Task prompt: The complete listing should be restated word for word.
____ Supplied information
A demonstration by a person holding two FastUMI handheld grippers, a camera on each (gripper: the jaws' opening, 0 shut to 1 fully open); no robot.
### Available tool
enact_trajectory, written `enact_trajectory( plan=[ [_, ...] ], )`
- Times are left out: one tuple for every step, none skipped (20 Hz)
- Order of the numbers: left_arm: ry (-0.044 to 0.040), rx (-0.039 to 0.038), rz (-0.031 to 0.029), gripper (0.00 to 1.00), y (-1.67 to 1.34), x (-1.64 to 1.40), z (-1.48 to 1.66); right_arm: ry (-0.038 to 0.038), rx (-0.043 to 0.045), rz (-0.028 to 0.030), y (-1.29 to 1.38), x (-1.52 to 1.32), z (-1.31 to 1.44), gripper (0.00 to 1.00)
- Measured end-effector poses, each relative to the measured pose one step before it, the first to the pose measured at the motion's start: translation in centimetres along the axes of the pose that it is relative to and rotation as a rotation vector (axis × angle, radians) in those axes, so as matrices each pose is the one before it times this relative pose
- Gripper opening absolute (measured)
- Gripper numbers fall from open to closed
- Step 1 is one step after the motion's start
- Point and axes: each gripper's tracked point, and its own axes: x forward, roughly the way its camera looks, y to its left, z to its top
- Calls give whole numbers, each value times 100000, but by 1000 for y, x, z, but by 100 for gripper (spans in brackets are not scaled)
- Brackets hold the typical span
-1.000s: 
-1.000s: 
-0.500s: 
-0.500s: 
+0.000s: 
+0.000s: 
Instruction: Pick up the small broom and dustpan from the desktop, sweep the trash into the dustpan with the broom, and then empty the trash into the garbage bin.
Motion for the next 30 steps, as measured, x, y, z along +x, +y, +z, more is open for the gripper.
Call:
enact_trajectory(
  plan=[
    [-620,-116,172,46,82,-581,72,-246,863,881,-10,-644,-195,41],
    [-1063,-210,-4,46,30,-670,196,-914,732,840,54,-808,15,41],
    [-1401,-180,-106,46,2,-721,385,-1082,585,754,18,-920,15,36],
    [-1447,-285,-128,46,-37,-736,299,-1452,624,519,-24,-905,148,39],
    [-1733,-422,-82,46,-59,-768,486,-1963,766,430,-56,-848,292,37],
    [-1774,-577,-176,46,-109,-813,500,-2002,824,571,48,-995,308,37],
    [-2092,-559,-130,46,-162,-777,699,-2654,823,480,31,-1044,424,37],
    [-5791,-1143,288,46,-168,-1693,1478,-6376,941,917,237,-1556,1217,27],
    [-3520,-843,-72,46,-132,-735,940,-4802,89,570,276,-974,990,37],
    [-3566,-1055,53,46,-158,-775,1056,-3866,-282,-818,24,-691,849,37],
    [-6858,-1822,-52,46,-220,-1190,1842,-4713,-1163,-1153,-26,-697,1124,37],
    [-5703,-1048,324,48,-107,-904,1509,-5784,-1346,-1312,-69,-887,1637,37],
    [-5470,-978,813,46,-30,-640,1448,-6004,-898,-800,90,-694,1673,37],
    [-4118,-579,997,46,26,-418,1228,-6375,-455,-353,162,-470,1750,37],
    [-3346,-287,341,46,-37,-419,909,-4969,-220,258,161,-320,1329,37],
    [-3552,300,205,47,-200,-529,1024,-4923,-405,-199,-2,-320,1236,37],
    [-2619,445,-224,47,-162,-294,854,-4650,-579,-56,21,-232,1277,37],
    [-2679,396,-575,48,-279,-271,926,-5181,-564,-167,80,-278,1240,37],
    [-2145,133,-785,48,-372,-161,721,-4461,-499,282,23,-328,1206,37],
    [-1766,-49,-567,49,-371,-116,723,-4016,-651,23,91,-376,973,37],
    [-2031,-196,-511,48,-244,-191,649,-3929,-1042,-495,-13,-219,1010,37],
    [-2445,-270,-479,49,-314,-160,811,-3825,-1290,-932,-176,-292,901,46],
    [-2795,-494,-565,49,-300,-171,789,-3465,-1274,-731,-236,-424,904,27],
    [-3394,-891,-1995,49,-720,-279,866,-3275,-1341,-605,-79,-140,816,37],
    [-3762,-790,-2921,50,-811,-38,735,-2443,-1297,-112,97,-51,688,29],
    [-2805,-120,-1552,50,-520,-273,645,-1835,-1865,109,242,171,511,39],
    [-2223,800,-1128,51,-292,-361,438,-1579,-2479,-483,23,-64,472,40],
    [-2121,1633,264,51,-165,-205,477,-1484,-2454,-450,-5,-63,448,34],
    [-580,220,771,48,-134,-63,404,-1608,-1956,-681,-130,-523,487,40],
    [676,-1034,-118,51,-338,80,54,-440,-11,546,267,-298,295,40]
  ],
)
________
Response to the exercise:
A demonstration by a person holding two FastUMI handheld grippers, a camera on each (gripper: the jaws' opening, 0 shut to 1 fully open); no robot.
### Available tool
enact_trajectory, written `enact_trajectory( plan=[ [_, ...] ], )`
- Times are left out: one tuple for every step, none skipped (20 Hz)
- Order of the numbers: left_arm: ry (-0.044 to 0.040), rx (-0.039 to 0.038), rz (-0.031 to 0.029), gripper (0.00 to 1.00), y (-1.67 to 1.34), x (-1.64 to 1.40), z (-1.48 to 1.66); right_arm: ry (-0.038 to 0.038), rx (-0.043 to 0.045), rz (-0.028 to 0.030), y (-1.29 to 1.38), x (-1.52 to 1.32), z (-1.31 to 1.44), gripper (0.00 to 1.00)
- Measured end-effector poses, each relative to the measured pose one step before it, the first to the pose measured at the motion's start: translation in centimetres along the axes of the pose that it is relative to and rotation as a rotation vector (axis × angle, radians) in those axes, so as matrices each pose is the one before it times this relative pose
- Gripper opening absolute (measured)
- Gripper numbers fall from open to closed
- Step 1 is one step after the motion's start
- Point and axes: each gripper's tracked point, and its own axes: x forward, roughly the way its camera looks, y to its left, z to its top
- Calls give whole numbers, each value times 100000, but by 1000 for y, x, z, but by 100 for gripper (spans in brackets are not scaled)
- Brackets hold the typical span
-1.000s: 
-1.000s: 
-0.500s: 
-0.500s: 
+0.000s: 
+0.000s: 
Instruction: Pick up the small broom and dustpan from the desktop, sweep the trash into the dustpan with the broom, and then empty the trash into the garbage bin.
Motion for the next 30 steps, as measured, x, y, z along +x, +y, +z, more is open for the gripper.
Call:
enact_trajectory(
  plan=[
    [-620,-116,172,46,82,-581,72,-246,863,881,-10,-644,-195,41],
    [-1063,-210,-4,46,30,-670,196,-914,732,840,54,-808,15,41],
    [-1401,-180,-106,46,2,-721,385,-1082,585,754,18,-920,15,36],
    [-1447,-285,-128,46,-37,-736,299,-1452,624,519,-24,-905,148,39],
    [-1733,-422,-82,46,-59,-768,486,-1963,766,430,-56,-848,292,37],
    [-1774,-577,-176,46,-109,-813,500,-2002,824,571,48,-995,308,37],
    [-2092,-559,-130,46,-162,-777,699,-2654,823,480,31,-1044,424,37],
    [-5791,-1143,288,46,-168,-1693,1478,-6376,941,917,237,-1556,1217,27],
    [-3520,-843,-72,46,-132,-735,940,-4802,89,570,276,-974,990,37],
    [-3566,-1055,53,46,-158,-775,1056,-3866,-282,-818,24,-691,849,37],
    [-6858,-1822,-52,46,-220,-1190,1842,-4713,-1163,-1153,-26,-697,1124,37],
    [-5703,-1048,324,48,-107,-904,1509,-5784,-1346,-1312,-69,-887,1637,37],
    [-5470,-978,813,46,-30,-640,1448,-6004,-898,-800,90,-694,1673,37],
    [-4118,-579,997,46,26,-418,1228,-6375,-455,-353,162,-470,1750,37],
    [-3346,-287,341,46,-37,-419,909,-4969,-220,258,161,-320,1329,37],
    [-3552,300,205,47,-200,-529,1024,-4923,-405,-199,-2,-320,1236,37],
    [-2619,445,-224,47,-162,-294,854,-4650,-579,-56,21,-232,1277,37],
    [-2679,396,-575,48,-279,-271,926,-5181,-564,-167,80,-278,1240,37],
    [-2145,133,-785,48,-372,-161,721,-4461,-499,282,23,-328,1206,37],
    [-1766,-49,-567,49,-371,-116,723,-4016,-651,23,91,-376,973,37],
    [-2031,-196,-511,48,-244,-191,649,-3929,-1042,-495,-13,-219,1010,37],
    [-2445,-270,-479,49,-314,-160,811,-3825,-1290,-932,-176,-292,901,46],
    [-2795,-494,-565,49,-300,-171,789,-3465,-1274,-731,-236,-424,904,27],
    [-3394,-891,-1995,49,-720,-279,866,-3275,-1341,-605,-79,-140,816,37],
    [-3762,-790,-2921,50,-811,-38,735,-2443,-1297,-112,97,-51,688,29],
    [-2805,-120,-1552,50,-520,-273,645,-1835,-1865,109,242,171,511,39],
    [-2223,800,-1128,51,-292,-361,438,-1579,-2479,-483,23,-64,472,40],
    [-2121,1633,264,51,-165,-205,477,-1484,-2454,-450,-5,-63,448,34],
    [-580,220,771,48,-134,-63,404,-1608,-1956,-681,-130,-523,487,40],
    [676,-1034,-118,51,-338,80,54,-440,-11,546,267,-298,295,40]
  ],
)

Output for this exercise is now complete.